Often those of us today make the mistake of assuming those in the past were somehow all more prudish and straight-laced than we are today. While outwardly this might have been how things appeared, not everyone kept their love letters as prim as one would think. Take for example this rather juicy excerpt from a letter written by Gustave Flaubert to his lover Louise Colet in 1846:
“I will cover you with love when next I see you, with caresses, with ecstasy. I want to gorge yu [sic] with all the joys of the flesh, so that you faint and die. I want you to be amazed by me, and to confess to yourself that you had never even dreamed of such transports… When you are old, I want you to recall those few hours, I want your dry bones to quiver with joy when you think of them.”
It sounds like ol’ Gustave knew how to show Louise a good time. But if you really want to read some steamy (and quite frankly, graphic) examples of love letters look no further than the early twentieth century example of those written by James Joyce to Nora Barnacle. I’m afraid I do not even have the courage to excerpt them here. Trust me, though, if you aren’t faint of heart or easily offended, they are quite the interesting read. See, letter writing can be fun!
Letter writing lived on with only a slightly diminished vigor post-telephone it seems until the birth of the internet. I love the internet. It’s great in many ways.
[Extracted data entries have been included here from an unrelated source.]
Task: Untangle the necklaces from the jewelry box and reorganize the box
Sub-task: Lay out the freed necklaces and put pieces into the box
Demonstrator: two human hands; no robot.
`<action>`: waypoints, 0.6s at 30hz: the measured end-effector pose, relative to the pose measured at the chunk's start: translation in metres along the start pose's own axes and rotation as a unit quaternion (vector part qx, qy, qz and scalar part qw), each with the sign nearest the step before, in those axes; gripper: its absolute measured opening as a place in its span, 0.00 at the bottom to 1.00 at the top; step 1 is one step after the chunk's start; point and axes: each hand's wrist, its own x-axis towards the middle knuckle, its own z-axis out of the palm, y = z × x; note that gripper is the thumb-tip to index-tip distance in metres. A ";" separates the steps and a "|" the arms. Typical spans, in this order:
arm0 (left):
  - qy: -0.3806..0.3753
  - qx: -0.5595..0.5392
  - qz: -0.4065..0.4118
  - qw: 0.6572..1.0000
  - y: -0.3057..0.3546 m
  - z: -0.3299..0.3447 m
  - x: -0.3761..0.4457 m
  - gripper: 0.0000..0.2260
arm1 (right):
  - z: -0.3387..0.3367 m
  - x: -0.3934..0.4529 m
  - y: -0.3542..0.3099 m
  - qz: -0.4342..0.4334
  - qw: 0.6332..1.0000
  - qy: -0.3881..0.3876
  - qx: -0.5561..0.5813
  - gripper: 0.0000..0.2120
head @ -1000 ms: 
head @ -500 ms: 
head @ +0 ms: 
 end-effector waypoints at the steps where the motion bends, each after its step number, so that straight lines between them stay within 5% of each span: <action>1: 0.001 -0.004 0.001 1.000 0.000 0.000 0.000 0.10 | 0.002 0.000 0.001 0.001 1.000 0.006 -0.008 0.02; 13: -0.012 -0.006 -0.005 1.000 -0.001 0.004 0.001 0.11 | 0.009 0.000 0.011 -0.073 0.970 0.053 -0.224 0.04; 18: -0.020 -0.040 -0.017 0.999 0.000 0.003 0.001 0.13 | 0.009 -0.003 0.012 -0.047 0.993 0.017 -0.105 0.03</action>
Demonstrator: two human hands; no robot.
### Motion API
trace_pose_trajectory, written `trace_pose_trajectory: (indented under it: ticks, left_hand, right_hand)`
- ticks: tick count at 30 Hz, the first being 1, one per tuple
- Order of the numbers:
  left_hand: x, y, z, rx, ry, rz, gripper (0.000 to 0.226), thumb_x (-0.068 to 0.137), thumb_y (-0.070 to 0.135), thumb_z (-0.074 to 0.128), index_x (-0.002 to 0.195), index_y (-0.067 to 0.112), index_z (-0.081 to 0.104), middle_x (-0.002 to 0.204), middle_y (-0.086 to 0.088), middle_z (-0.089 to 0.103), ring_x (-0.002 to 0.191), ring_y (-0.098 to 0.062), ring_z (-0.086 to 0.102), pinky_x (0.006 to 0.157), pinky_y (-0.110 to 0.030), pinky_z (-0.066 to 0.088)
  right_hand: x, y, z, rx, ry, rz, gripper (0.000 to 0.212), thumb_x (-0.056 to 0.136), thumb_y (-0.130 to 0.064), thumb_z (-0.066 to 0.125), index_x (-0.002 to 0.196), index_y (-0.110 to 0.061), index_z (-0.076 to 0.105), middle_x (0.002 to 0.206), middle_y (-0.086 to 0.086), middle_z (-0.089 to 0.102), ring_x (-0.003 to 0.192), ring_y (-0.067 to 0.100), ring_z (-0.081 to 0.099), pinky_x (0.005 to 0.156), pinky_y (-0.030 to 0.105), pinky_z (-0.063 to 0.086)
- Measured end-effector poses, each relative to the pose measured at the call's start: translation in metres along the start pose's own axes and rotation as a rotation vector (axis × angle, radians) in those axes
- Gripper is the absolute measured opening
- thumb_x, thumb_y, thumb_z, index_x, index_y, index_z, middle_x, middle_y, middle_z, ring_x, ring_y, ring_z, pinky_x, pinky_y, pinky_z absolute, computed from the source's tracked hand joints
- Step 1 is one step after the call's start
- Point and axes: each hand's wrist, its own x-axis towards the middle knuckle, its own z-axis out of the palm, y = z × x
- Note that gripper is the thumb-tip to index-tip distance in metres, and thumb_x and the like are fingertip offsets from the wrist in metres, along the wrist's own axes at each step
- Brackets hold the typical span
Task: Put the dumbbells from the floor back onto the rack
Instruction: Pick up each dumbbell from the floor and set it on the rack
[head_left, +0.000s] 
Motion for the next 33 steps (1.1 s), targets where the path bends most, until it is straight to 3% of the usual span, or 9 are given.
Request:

However, I really blame it and cellphones for the decline of letter writing and proper communication skills in general. Very few of my generation (the 20s set) seem to write any form of letters at all. We text, email, Facebook, etc. For some things, though, like love letters, these forms of communication simply aren’t a good substitute. There is something to be said about receiving a letter from a loved one in the mail. It means something for someone to take the time out of their day to pen thoughts specifically designed for another. I love the intimacy of that act. I try to write letters as much as I can. I was raised by parents who wrote and write letters still from time to time. I had pen pals as a child years before I learned to use the internet. I have written love letters as well. I find satisfaction in it. I wish more people my age would get back into the habit of posting their thoughts to one another. Yes, speed and efficiency are sacrificed, but sometimes speed and efficiency are overrated. I guarantee, from personal experience, it would be very hard to find a young lady (or man for that matter) who would not enjoy receiving the written expression of their significant other’s affections folded into a lovely handwritten letter. Speaking of which, all you guys out there should really consider taking a look at “The Art of Manliness’” post about letter writing. It’s actually good advice if you’re looking to woo a special lady especially one with a romantic soul. The same goes for ladies too looking for a special way to charm a young man. Stamps really aren’t that expensive. Why not give it a try?
I hope one day we’ll return to letter writing, but I’m afraid it would take some sort of post-apocalyptic situation the likes of which were seen in that bizarre Kevin Costner film The Postman. In the mean time, though, I’ll keep doing my part by writing letters as often as I can, and faithfully checking my letter box. Happy writing, everyone!